Banquetes reais, orgias anónimas, crises de bastidores, turismo pansexual, socialismo socialite, adultério, fetichismo, recriminação, propaganda, clisteres de vodka russo, poemas em latim e name-dropping numa escala industrial: está aqui uma leitura de férias para toda a família.
Os Diários podem ser interpretados - para me socorrer de uma hipotética bacchanalia Leonarda - como o produto de uma sessão de ópio entre Mae West, Dorothy Parker e Simone de Oliveira, na masmorra do Marquês de Sade, ao som da orquestra de Duke Ellington.
Kenneth Tynan foi o maior talento crítico da sua geração, marcando o compasso estilístico para alguns dos seus mais brilhantes sucessores.
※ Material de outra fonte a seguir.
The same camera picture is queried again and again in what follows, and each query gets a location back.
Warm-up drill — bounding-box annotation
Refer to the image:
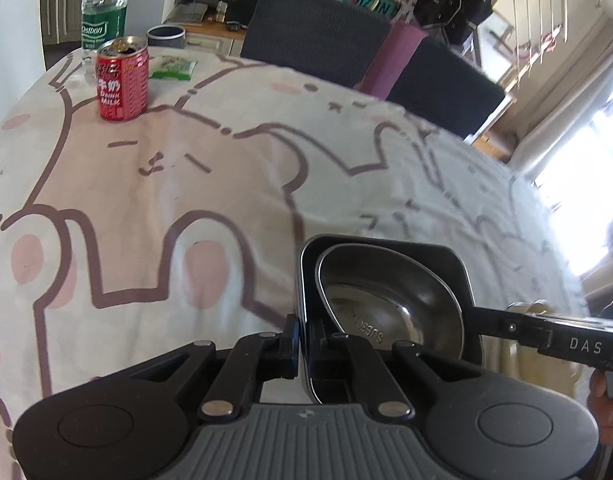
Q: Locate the cream bowl with handles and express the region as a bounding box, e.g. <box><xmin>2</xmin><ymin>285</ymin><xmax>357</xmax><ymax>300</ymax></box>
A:
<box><xmin>483</xmin><ymin>299</ymin><xmax>587</xmax><ymax>403</ymax></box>

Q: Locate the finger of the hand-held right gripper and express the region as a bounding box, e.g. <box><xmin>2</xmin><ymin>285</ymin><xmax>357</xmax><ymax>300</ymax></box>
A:
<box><xmin>465</xmin><ymin>304</ymin><xmax>552</xmax><ymax>356</ymax></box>

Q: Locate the dark fabric chair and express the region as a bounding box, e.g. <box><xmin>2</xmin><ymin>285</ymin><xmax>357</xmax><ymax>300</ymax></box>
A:
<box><xmin>240</xmin><ymin>0</ymin><xmax>393</xmax><ymax>92</ymax></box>
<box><xmin>386</xmin><ymin>37</ymin><xmax>506</xmax><ymax>138</ymax></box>

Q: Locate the wooden side table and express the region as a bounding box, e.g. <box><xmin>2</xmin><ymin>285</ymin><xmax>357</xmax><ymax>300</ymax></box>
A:
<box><xmin>164</xmin><ymin>0</ymin><xmax>257</xmax><ymax>58</ymax></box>

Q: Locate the rectangular stainless steel container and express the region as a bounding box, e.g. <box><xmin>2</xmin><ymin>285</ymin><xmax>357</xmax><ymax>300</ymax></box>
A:
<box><xmin>299</xmin><ymin>234</ymin><xmax>484</xmax><ymax>405</ymax></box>

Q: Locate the person's right hand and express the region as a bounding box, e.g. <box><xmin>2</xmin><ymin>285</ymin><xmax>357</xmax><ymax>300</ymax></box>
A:
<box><xmin>586</xmin><ymin>367</ymin><xmax>613</xmax><ymax>448</ymax></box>

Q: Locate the red drink can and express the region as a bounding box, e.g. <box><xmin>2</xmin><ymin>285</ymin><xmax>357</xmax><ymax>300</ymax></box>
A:
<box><xmin>96</xmin><ymin>36</ymin><xmax>150</xmax><ymax>122</ymax></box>

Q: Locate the green lettered sign plate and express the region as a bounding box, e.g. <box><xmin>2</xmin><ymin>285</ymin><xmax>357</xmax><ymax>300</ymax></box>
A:
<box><xmin>335</xmin><ymin>0</ymin><xmax>402</xmax><ymax>22</ymax></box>

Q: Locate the pink rolled mat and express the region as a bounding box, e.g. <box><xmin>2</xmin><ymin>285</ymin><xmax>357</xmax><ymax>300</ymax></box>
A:
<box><xmin>360</xmin><ymin>22</ymin><xmax>429</xmax><ymax>100</ymax></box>

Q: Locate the beige curtain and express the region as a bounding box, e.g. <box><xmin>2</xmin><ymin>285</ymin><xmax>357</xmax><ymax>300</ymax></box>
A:
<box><xmin>506</xmin><ymin>25</ymin><xmax>613</xmax><ymax>181</ymax></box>

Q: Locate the clear plastic water bottle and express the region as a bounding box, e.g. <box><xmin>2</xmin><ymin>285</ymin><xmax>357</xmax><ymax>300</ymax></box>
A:
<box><xmin>81</xmin><ymin>0</ymin><xmax>130</xmax><ymax>56</ymax></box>

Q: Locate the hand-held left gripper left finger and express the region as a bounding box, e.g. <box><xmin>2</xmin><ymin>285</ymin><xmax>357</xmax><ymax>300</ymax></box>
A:
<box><xmin>111</xmin><ymin>313</ymin><xmax>302</xmax><ymax>423</ymax></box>

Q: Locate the round stainless steel bowl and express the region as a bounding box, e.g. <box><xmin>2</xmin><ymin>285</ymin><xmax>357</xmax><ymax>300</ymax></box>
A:
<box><xmin>315</xmin><ymin>243</ymin><xmax>466</xmax><ymax>361</ymax></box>

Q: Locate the dark round cup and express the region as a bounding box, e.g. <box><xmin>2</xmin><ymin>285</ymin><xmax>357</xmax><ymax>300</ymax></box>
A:
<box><xmin>146</xmin><ymin>25</ymin><xmax>186</xmax><ymax>51</ymax></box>

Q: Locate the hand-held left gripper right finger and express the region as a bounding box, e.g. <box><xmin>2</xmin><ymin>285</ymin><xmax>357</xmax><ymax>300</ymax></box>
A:
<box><xmin>307</xmin><ymin>317</ymin><xmax>492</xmax><ymax>422</ymax></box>

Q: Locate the clothes drying rack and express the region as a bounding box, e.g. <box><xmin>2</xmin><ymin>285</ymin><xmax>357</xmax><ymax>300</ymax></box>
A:
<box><xmin>486</xmin><ymin>0</ymin><xmax>613</xmax><ymax>61</ymax></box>

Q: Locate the bear-print tablecloth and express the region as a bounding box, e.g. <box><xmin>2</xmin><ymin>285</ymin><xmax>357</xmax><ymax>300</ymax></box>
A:
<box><xmin>0</xmin><ymin>46</ymin><xmax>594</xmax><ymax>480</ymax></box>

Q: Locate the green snack packet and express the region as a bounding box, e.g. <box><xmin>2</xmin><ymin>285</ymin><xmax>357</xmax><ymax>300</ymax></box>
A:
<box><xmin>147</xmin><ymin>55</ymin><xmax>197</xmax><ymax>81</ymax></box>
Os seus textos seminais para o Observer nas décadas de 50 e 60 (recentemente reeditados pela Nick Hern Books) prenunciam, por exemplo, a acidez escrupulosa de Pauline Kael, e o arlequinismo heterogéneo de Anthony Lane.
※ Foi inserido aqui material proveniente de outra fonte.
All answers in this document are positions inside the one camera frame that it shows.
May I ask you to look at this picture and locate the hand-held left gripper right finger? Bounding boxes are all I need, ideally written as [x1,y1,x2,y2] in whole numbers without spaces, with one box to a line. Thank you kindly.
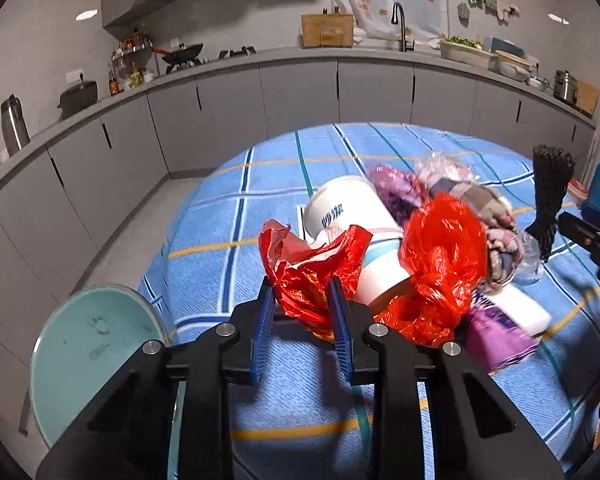
[327,277,566,480]

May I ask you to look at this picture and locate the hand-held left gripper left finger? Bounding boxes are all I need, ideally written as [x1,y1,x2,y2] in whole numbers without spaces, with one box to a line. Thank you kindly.
[36,277,281,480]

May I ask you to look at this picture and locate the red plastic bag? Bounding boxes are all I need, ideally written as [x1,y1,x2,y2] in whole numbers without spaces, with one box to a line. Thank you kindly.
[375,192,491,348]
[258,220,373,341]

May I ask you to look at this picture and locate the white paper cup blue stripes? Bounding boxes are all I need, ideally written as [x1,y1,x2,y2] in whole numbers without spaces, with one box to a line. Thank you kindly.
[301,176,421,318]

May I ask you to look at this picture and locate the clear plastic bag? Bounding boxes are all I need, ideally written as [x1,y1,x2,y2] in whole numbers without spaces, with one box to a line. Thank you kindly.
[415,151,546,286]

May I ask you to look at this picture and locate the plaid cloth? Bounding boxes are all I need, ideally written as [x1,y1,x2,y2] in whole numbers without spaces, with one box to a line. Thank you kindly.
[427,180,523,296]

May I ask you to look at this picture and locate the white and purple tissue pack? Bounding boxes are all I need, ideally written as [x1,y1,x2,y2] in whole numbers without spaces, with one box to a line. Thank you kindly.
[462,284,553,373]

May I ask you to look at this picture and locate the small wooden board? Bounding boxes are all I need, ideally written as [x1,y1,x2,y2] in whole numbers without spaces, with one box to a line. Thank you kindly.
[575,80,600,117]

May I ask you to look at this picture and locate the blue checked tablecloth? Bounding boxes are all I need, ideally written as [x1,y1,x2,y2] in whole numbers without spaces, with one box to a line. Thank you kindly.
[137,121,600,480]

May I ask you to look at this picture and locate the steel stock pot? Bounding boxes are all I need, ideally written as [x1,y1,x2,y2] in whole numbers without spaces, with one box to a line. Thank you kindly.
[553,70,579,106]

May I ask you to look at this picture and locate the purple foam net wrapper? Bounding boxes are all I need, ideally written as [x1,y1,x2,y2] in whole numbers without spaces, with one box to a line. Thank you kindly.
[367,164,426,223]

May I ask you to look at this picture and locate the white lidded container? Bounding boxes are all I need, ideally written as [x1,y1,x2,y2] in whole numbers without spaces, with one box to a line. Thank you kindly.
[495,50,536,82]

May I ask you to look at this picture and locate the box with blue lid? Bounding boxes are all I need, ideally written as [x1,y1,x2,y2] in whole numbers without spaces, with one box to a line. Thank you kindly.
[482,36,521,56]

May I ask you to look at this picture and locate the white basin with greens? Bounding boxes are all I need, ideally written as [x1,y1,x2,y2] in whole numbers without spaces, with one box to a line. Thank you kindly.
[439,35,496,67]

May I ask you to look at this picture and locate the grey kitchen counter cabinets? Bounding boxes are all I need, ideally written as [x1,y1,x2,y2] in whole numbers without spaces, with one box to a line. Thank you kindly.
[0,46,598,361]

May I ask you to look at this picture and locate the black kitchen faucet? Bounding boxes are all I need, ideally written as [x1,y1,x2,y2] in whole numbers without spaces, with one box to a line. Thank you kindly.
[391,2,416,53]

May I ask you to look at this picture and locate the gas stove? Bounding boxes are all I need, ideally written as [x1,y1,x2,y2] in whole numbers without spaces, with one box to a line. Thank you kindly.
[165,46,258,73]

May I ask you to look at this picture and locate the black wok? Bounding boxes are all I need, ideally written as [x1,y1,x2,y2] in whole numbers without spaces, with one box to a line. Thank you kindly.
[152,42,205,66]

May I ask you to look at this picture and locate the metal spice rack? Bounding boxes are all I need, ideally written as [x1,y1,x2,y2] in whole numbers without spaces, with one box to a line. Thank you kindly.
[111,35,155,75]

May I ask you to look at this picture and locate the steel thermos jug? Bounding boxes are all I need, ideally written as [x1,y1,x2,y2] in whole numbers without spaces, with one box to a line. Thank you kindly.
[0,94,31,157]
Em paralelo à sua privacidade mercadejável, Tynan desenvolveu também uma carreira de personalidade pública, cujas frequentes e ridículas contradições o tornaram um alvo predilecto de boateiros e moralistas. É estranhamente fascinante confirmar as semelhanças do auto-retrato aqui esboçado com a certeira caricatura que Paul Johnson dele traçou na sua clássica colecçãozinha de indignações, Intellectuals (esse tablóide sem imagens nem erros ortográficos). Por entre indignadas diatribes contra a acumulação de capital e a exploração do proletariado, Tynan percorre a 'swinging London' de Jaguar, fumando cigarros importados, partilhando jantares de faisão e ostras com a nova e a velha aristocracia (uma das fotografias que adorna o livro junta Gore Vidal, Jack Nicholson e a Princesa Margaret), e, num toque ferozmente romanesco, lançando suspeitas sobre uma (inocente) empregada de hotel para encobrir um delito que ele próprio cometera.
As mais de quatrocentas páginas são sempre compulsivamente legíveis, mas registam apenas a última década da sua vida, e narram mais rancores que triunfos; o engenho e o discernimento de outrora só a espaços fulguram - em lentos ricochetes - e chegam quase sempre revestidos com o incómodo verdete da auto-vitimização.
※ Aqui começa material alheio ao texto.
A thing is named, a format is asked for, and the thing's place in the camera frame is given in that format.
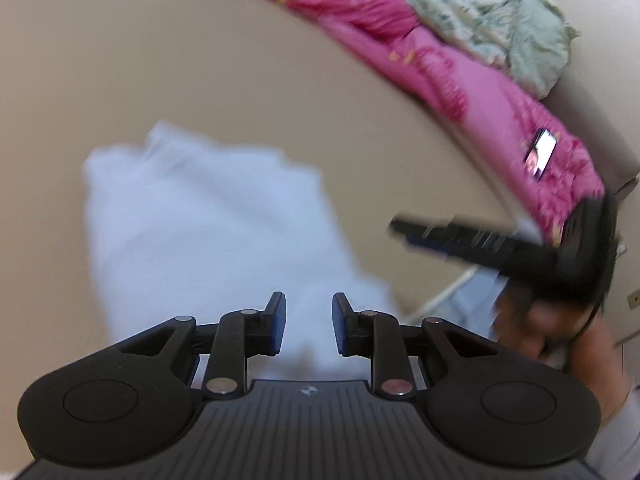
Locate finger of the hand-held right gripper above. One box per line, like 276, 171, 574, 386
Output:
389, 216, 563, 256
403, 238, 563, 277

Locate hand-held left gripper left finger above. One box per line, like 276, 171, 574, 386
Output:
117, 290, 288, 401

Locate light blue bedsheet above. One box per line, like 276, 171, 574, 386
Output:
402, 264, 511, 341

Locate beige board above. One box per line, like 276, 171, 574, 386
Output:
0, 0, 543, 318

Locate smartphone with lit screen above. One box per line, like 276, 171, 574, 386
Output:
523, 129, 558, 180

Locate white long-sleeve shirt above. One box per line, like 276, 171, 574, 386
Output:
82, 120, 408, 390

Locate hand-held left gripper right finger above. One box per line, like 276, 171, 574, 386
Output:
331, 292, 497, 399

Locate person's right hand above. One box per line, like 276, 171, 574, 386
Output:
492, 287, 581, 372

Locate person's right forearm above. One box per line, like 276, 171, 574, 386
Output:
567, 302, 640, 480

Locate pale green floral cloth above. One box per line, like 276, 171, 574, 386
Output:
400, 0, 583, 101

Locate pink floral blanket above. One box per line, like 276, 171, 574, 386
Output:
227, 0, 608, 248

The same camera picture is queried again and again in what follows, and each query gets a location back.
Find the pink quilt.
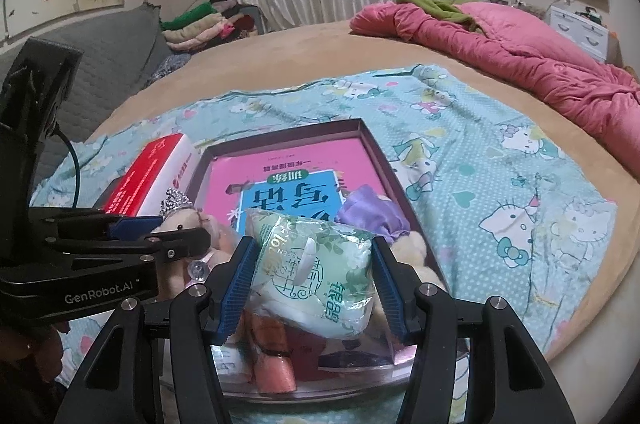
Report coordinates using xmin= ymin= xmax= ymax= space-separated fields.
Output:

Os melhores momentos (se exceptuarmos algumas vendettas deliciosamente difamatórias) são aquelas estratégicas manifestações de honestidade, onde toda a parafernália retórica do género confessional é descaradamente exposta perante o leitor, convidando-o a tornar-se cúmplice no logro:
«I remember one day long ago driving down Park Avenue on the way to Penn Station with a sheaf of notes for a Harvard lecture in the right-hand pocket of my raincoat, and in the left, a celluloid packet containing twelve photographs, with acompanying text, of one girl model spanking another on her bare bottom with a hairbrush. Given a choice, I would far rather have jettisoned the contents of the right-hand pocket. With this dichotomy I have spent my life.
(Note the fearless candour of this amazing revelation. And note, too, the self-deprecating irony - 'fearless candour', 'amazing revelation' - with which I have phrased it, thereby showing what a self-critical person I am. And if you think that sounded self-congratulatory, let me answer you that I am well aware of my faults, which are numerous. And if that implies too much self-knowledge, may I add that, in fact, etc. etc. etc.)»
Isto foi escrito em 1976, mas poderia ser o director's comment a 90% dos blogues que leio.